#### [What to produce]
An exact copy of every record below is what's needed here.

#### [Records provided]
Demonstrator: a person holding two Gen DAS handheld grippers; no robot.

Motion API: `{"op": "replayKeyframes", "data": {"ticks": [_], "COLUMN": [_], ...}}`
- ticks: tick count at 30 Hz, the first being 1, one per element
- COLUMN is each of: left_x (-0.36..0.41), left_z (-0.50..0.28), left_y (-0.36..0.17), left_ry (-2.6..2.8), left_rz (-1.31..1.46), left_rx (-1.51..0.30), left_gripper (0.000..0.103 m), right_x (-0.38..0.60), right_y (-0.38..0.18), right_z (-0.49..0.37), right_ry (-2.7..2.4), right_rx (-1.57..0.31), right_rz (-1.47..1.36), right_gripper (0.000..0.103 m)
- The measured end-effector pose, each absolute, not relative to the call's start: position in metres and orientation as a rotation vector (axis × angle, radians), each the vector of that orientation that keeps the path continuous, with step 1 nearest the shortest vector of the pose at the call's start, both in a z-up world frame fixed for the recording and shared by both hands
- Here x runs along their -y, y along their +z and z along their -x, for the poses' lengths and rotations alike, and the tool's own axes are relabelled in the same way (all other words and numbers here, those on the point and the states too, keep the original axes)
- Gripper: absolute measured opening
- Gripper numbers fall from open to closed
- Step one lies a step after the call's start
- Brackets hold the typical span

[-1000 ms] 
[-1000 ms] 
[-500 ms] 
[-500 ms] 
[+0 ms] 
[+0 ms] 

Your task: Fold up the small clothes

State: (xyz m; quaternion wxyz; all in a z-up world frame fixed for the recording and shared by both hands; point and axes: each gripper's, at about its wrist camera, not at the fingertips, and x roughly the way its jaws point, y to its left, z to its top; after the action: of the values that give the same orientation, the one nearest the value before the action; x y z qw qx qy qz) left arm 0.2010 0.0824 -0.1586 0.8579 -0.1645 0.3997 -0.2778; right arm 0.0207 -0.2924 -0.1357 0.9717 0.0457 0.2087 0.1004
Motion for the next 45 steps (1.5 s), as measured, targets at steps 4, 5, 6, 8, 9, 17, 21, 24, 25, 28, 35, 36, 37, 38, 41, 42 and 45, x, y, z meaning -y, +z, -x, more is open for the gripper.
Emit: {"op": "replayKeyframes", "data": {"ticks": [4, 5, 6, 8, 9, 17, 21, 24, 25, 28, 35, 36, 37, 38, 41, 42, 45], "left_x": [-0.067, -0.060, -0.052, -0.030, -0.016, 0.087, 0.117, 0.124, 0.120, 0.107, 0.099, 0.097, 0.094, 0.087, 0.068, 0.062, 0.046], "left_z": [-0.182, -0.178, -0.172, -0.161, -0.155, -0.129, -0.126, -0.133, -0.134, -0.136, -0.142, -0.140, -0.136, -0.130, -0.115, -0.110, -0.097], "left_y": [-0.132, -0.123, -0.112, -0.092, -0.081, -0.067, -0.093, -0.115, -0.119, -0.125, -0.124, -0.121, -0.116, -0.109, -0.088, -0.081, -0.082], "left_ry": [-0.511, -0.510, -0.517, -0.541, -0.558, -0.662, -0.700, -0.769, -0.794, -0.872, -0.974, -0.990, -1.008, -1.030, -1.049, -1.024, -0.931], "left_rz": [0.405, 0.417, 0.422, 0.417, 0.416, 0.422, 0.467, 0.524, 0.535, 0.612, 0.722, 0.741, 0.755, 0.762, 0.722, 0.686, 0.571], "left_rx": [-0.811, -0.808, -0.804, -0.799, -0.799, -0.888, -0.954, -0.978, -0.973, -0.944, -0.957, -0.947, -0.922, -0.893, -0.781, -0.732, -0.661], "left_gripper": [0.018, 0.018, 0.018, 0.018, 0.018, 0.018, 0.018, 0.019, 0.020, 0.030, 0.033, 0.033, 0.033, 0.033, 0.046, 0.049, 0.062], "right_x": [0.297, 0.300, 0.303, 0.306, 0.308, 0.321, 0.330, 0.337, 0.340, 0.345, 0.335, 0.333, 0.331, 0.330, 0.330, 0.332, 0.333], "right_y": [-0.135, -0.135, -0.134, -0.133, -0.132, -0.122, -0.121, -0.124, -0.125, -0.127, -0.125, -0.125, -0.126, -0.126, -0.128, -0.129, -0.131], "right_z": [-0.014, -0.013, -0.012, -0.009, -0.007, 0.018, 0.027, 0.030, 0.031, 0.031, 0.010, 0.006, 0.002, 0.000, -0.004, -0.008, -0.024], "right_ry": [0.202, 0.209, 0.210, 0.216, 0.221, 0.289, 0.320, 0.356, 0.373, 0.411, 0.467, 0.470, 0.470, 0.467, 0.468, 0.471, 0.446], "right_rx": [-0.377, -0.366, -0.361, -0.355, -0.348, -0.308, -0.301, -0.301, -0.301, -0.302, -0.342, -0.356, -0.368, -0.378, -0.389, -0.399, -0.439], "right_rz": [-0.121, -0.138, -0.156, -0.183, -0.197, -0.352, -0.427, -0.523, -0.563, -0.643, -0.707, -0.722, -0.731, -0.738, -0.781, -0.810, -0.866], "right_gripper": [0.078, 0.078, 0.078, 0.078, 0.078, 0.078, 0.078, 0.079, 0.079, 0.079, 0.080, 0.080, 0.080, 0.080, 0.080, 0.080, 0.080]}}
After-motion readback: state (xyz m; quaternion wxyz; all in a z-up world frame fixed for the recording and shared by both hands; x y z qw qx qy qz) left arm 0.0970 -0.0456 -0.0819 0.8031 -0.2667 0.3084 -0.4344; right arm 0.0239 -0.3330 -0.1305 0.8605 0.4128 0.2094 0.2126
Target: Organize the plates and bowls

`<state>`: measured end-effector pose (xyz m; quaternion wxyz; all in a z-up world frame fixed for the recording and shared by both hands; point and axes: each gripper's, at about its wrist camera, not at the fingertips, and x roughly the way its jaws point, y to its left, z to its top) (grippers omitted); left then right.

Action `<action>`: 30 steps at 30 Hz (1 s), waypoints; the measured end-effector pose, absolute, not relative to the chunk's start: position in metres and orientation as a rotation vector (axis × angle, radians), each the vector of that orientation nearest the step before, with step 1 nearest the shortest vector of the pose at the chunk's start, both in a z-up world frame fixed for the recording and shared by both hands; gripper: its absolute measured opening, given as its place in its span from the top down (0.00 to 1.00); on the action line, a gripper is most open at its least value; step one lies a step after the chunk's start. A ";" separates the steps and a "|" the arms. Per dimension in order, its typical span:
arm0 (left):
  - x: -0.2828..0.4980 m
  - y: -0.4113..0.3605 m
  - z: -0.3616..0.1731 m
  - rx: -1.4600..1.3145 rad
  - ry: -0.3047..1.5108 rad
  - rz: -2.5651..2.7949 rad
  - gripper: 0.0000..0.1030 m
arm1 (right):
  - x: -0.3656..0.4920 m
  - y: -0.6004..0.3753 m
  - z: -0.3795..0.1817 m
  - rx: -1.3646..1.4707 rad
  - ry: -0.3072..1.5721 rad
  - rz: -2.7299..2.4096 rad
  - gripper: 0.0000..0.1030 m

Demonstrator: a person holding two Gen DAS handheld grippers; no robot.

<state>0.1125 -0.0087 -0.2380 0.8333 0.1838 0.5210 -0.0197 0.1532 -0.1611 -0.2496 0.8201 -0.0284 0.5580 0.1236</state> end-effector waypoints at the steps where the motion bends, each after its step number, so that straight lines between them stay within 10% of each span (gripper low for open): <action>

#### [Result of the task]
Demonstrator: a person holding two Gen DAS handheld grippers; no robot.

Motion API: `{"op": "replayKeyframes", "data": {"ticks": [_], "COLUMN": [_], ...}}`
- ticks: tick count at 30 Hz, the first being 1, one per element
- COLUMN is each of: left_x (-0.36..0.41), left_z (-0.50..0.28), left_y (-0.36..0.17), left_ry (-2.6..2.8), left_rz (-1.31..1.46), left_rx (-1.51..0.30), left_gripper (0.000..0.103 m), right_x (-0.38..0.60), right_y (-0.38..0.18), right_z (-0.49..0.37), right_ry (-2.7..2.4), right_rx (-1.57..0.31), right_rz (-1.47..1.36), right_gripper (0.000..0.103 m)
- The measured end-effector pose, each absolute, not relative to the call's start: position in metres and orientation as a rotation vector (axis × angle, radians), each the vector of that orientation that keeps the path continuous, with step 1 nearest the shortest vector of the pose at the call's start, both in a z-up world frame fixed for the recording and shared by both hands
- Here x runs along their -y, y along their +z and z along their -x, for the poses' lengths and rotations alike, and the tool's own axes are relabelled in the same way (all other words and numbers here, those on the point and the states too, keep the original axes)
- Gripper: absolute measured opening
- Gripper numbers fall from open to closed
- Step one lies a step after the call's start
- Brackets hold the typical span

[-1000 ms] 
[-1000 ms] 
[-500 ms] 
[-500 ms] 
[+0 ms] 
[+0 ms] 

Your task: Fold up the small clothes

State: (xyz m; quaternion wxyz; all in a z-up world frame fixed for the recording and shared by both hands; point and axes: each gripper's, at about its wrist camera, not at the fingertips, and x roughly the way its jaws point, y to its left, z to its top; after the action: of the values that give the same orientation, the one nearest the value before the action; x y z qw qx qy qz) left arm 0.2010 0.0824 -0.1586 0.8579 -0.1645 0.3997 -0.2778; right arm 0.0207 -0.2924 -0.1357 0.9717 0.0457 0.2087 0.1004
Motion for the next 45 steps (1.5 s), as measured, targets at steps 4, 5, 6, 8, 9, 17, 21, 24, 25, 28, 35, 36, 37, 38, 41, 42 and 45, x, y, z meaning -y, +z, -x, more is open for the gripper.
Emit: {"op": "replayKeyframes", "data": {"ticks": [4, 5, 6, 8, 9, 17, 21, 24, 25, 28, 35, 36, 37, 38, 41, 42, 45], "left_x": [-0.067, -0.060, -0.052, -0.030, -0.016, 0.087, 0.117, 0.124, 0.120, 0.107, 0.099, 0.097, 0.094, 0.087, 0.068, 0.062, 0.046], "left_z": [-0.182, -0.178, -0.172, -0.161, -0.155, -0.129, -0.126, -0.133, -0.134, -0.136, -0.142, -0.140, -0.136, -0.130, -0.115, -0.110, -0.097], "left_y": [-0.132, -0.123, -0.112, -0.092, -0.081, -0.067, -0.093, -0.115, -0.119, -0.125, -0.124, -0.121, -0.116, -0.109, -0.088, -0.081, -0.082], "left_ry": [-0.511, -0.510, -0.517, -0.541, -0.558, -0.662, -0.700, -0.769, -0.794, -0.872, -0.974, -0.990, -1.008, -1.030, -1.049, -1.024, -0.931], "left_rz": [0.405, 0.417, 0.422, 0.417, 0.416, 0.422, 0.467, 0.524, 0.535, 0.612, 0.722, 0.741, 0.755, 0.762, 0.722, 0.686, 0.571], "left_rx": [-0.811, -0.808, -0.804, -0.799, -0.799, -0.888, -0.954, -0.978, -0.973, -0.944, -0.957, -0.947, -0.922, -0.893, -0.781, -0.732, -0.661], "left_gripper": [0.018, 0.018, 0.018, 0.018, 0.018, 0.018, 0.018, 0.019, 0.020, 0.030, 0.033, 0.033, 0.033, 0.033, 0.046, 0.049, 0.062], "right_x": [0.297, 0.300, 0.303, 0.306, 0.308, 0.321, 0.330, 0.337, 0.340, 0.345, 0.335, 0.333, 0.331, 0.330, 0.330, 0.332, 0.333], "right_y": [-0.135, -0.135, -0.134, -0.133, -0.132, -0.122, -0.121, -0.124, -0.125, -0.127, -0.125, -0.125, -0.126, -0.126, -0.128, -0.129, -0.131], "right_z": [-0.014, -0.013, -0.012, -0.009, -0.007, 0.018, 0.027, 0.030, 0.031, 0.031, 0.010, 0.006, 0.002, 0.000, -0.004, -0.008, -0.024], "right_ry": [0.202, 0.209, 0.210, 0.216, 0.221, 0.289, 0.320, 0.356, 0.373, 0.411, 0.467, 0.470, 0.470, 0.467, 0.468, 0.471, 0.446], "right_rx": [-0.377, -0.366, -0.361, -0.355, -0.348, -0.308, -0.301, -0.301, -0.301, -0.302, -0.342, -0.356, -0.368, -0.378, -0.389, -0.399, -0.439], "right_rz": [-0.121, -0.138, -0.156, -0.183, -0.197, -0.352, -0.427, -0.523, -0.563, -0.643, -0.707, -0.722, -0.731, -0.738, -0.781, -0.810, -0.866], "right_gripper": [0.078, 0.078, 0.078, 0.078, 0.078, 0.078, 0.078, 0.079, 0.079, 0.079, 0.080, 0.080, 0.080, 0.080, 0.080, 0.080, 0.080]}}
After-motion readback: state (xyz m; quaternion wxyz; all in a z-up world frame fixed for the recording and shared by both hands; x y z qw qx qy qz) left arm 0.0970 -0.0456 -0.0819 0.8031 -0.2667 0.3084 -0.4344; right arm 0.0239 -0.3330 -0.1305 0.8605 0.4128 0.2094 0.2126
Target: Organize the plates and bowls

`<state>`: measured end-effector pose (xyz m; quaternion wxyz; all in a z-up world frame fixed for the recording and shared by both hands; point and axes: each gripper's, at about its wrist camera, not at the fingertips, and x roughly the way its jaws point, y to its left, z to its top) (grippers omitted); left then right.

Action `<action>`: 30 steps at 30 Hz (1 s), waypoints; the measured end-effector pose, absolute, not relative to the chunk's start: position in metres and orientation as a rotation vector (axis × angle, radians), each the vector of that orientation nearest the step before, with step 1 nearest the shortest vector of the pose at the chunk's start, both in a z-up world frame fixed for the recording and shared by both hands; gripper: its absolute measured opening, given as its place in its span from the top down (0.00 to 1.00); on the action line, a gripper is most open at its least value; step one lies a step after the chunk's start. A ";" separates the steps and a "|" the arms. Per dimension in order, its typical span:
arm0 (left):
  - x: -0.2828..0.4980 m
  - y: -0.4113..0.3605 m
  - z: -0.3616..0.1731 m
  - rx: -1.4600..1.3145 rad
  - ry: -0.3047..1.5108 rad
  - rz: -2.5651..2.7949 rad
  - gripper: 0.0000..0.1030 m
arm1 (right):
  - x: -0.3656..0.4920 m
  - y: -0.6004..0.3753 m
  - z: -0.3795..0.1817 m
  - rx: -1.3646..1.4707 rad
  - ry: -0.3072..1.5721 rad
  - rz: -2.7299..2.4096 rad
  - gripper: 0.0000..0.1030 m

Demonstrator: a person holding two Gen DAS handheld grippers; no robot.

<state>0.1125 -0.0087 -0.2380 0.8333 0.1838 0.5210 -0.0197 0.1532 -0.1611 -0.2496 0.8201 -0.0284 0.5580 0.1236</state> end-effector waypoints at the steps where the motion bends, each after its step number, so that straight lines between them stay within 10% of each span (gripper low for open): <action>

Nothing else belongs to this exercise.